I’ve been interested in sustainability and the environment for a long time now. Recently I started a blog called Green Living and during that time, I focused on what products could be used to get us moving on a more sustainable path.

Instead of focusing on advanced technology, I decided to look at the household. What popped to the forefront of my mind was this plastic toothbrush that we’re all using all the time. I wondered if there would be another way of making that so that it was biodegradable.

After some research, I found Moso bamboo. I contacted a Moso bamboo plantation, one which has been around for a very long time. We pushed for and got European CE certification.

What we have at the moment is a very high-quality toothbrush made from the bamboo material. It really came from the blog Green Living and asking the question about how do we really go green?

I came up with a product that I hope represents the answer to that and more importantly, make an impact on the environment in a meaningful way. We’ve come full circle with this toothbrush and creating a symbol for sustainability in the home and that it is easily achievable.

It’s a great product, but how do you make your business model sustainable?

We’ve tried to price it competitively against other high-quality toothbrushes, it’s retailing at €4.95 online.

Thankfully we’re already making sales — slowly but surely, people are becoming more and more aware of VirtueBrush.

People are ordering online and dropping into SuperValu in Churchtown and a few pharmacies in Dublin city centre. What we’re really aiming for is to have a chain stockist take this on to their shelves. Getting customers is the best way to fund a business, rather than a bank or business angels.

For me, the most important funding for your business comes from your customer, it’s about sales. That’s how we’re funding our business at the moment and that how we hope to do it in the future.

You can be fooling yourself if you’re chasing the funding and not the sales. You have to have the sales coming in to a certain extent. We’re pretty lucky that the price of our product is relatively low. It would be good to get a large order with a large pharmacy chain or even an airline.

Toothbrushes can go through so many different channels and it’s about getting that right. Everybody needs toothbrushes, so that’s what is important for us. We are in a market where people need our product. It’s not an item that people can take or leave, everybody needs and should have a toothbrush.

Our customers are ordinary people who buy our product and help do something for the environment.

So I buy the toothbrush, use it, and throw it away after three months. Where do I put it?

I usually just throw it into my compost bin or organic waste. You can use it for fire kindling, you can use it for odd jobs if you want to hold on to it. The bristles that we’re using are tensile grade nylon bristles, high-grade bristles.

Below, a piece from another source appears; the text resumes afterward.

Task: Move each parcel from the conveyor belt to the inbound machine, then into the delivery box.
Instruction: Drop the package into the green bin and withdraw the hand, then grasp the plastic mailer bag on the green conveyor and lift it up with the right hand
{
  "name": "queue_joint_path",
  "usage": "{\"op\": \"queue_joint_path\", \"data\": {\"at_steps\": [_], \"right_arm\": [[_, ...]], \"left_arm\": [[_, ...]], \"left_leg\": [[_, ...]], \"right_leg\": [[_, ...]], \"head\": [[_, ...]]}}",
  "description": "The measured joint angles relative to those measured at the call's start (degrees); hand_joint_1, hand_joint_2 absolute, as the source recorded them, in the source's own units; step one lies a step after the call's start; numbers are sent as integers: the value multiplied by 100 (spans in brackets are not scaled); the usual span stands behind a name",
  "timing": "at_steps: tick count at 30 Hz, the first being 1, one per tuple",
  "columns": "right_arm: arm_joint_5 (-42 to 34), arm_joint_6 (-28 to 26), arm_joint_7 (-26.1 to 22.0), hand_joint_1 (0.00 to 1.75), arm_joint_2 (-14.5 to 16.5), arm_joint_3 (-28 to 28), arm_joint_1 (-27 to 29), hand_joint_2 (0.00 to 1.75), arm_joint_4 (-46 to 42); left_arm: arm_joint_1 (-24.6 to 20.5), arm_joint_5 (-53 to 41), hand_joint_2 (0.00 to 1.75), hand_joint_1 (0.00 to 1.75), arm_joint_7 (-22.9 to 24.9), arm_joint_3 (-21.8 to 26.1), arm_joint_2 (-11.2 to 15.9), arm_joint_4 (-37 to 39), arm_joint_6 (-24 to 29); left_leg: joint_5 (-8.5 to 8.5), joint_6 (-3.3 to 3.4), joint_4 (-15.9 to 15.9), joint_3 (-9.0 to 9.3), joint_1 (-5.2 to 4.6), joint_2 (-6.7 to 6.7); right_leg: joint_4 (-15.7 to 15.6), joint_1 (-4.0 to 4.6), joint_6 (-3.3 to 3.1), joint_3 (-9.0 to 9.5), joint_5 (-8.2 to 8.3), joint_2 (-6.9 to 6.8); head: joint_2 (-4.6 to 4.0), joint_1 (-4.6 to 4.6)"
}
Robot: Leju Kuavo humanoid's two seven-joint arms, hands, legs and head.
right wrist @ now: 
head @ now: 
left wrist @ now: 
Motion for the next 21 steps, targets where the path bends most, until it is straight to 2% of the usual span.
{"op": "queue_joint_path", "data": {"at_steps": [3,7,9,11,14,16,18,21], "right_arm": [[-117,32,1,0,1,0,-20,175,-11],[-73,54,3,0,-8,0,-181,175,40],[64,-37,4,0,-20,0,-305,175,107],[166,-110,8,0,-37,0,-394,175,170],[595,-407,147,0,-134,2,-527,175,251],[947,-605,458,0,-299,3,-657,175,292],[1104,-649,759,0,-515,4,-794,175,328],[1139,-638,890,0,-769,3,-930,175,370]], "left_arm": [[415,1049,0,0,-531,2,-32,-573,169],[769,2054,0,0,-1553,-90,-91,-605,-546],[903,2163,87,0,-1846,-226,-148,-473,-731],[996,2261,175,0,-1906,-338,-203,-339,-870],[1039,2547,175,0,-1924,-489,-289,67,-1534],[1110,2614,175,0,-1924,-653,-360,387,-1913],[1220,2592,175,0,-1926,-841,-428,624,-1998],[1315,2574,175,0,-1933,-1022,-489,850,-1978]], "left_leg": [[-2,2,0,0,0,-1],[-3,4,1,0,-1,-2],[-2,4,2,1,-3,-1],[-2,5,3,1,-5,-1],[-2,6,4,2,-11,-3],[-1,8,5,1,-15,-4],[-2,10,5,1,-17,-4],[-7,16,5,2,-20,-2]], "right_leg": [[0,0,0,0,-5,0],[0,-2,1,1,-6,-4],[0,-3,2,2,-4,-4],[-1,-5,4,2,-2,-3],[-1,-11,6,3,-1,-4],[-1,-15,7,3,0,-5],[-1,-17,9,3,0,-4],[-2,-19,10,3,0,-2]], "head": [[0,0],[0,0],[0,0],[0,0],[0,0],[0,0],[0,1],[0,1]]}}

You can pull them out or cut them off to keep them completely separate from your waste. What this is about is cutting down dramatically on the huge amount of waste that plastic toothbrushes use.

So to have something that you can simply throw into compost or organic waste is really important. We also have an initiative, Trees for the Future, where we plant three trees for every toothbrush that we sell. They are planted primarily in the equatorial countries around the world. That means that with every brush you buy, you are adding more trees to the planet.

We have to have sustainability at our heart and Trees for the Future is important for not just saying we’re sustainable but also backing it up with actions.